Student activists fired up over climate change
Swedish teenage activist Greta Thunberg, then 15, goes on the first solo school strike for climate action. She refuses to go to school in a bid to pressure her government into taking more drastic climate action. After skipping classes five days a week, she starts missing classes only on Fridays to sit on the steps of Sweden's Parliament. Her actions kick-start the global Fridays for Future movement, inspiring youth in other cities to do the same.
AUGUST TO DECEMBER 2018
Greta's actions inspire more than 20,000 other students around the world, in countries such as Australia and Belgium, to do the same.
DEC 8, 2018
Just before the final week of the United Nations (UN) climate change conference - or COP24 - begins in the Polish city of Katowice, Greta joins thousands of people of all ages and nationalities, carrying banners and signs in a climate march near the conference venue.
MARCH 15, 2019
The first coordinated global school strike for climate is held. In more than 2,000 cities and towns across dozens of countries, the message is clear: climate change is a crisis and needs to be treated as such. In Singapore, the protest takes place online with the hashtags #climatestrike and #climateactionsg.
SEPT 21, 2019:
The first Singapore Climate Rally will be held at Hong Lim Park, in line with the "global week for future" movement.

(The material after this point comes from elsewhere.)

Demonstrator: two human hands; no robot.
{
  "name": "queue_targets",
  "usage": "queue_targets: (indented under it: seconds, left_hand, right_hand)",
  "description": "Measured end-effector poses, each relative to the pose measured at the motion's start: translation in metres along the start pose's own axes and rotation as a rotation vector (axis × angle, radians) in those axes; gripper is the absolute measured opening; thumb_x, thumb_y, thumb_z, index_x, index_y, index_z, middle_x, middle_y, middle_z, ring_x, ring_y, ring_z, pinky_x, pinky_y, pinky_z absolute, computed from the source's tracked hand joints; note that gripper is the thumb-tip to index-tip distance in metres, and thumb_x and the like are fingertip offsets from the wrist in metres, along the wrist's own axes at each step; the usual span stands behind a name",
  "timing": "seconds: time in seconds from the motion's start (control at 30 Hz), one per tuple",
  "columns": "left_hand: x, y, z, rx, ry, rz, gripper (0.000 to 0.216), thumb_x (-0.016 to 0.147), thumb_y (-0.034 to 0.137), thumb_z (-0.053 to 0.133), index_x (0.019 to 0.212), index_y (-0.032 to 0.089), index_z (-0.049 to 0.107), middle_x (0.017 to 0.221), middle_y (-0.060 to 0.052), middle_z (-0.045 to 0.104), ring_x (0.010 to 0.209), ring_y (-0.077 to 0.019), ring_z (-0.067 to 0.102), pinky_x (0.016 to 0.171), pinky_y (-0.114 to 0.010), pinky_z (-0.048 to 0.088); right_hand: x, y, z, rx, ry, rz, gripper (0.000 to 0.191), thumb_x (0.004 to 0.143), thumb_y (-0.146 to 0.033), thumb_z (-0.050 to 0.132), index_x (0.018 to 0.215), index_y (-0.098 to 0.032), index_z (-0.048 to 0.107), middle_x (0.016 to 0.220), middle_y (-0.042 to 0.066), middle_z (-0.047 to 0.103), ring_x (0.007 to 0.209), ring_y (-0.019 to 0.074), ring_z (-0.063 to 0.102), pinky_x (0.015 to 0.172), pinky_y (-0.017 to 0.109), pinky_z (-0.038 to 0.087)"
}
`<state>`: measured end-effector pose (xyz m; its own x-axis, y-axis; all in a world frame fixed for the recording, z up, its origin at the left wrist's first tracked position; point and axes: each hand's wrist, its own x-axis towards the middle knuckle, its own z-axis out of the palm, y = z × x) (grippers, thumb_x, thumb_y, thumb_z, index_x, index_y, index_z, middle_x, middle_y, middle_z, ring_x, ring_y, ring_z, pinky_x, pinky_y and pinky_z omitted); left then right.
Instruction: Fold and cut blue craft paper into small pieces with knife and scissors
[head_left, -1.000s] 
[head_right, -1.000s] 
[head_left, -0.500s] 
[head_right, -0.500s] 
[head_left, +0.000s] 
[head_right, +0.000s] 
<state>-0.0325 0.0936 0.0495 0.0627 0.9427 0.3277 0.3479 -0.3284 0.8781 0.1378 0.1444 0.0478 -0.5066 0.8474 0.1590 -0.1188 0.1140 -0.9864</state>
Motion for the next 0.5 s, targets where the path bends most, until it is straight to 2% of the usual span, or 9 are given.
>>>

SEPTEMBER TO DECEMBER 2019
Greta is due to attend the United Nations climate summits in New York in the United States and Chile. To reduce emissions from flying, she will be sailing across the Atlantic in a yacht, the Guardian reported.
The global youth movement was kick-started when Greta, now 16, went on the first solo climate strike last August, skipping school in a bid to pressure the Swedish government into taking more drastic climate action.
Since then, many young people have been inspired to do the same, missing classes on a Friday in protest against what they consider climate inaction.
The first #FridaysforFuture coordinated global school strike was held on March 15. Estimates by international climate organisation 350.org said more than one million young people took part.
In Singapore, the March protest took place on social media, with people sharing their thoughts on what policies and businesses should do to address climate change with the hashtags #climatestrike and #climateactionsg.
The next coordinated "global week for future" is being planned for the week of Sept 20 to 27 - the week of the United Nations climate summit on Sept 23. The Sept 21 event in Singapore will be held on a Saturday, from 3.30pm to 6pm.
Ms Komal said she decided to organise a physical event because it would send a stronger signal. "It requires extra commitment for people to show up for a physical event," she said.
"And we hope that this would send a stronger signal to the authorities, to businesses and to the Singaporean public, that climate change is everyone's fight."
Speaking to The Straits Times at Hong Lim Park yesterday, the organisers emphasised that their aim is not to appear confrontational.
Instead, they want to show that there is ground-up support for a cause that affects all Singaporeans - whether in terms of food security, biodiversity loss, soaring temperatures or extreme weather events that are affecting the livelihoods of people here and in neighbouring countries.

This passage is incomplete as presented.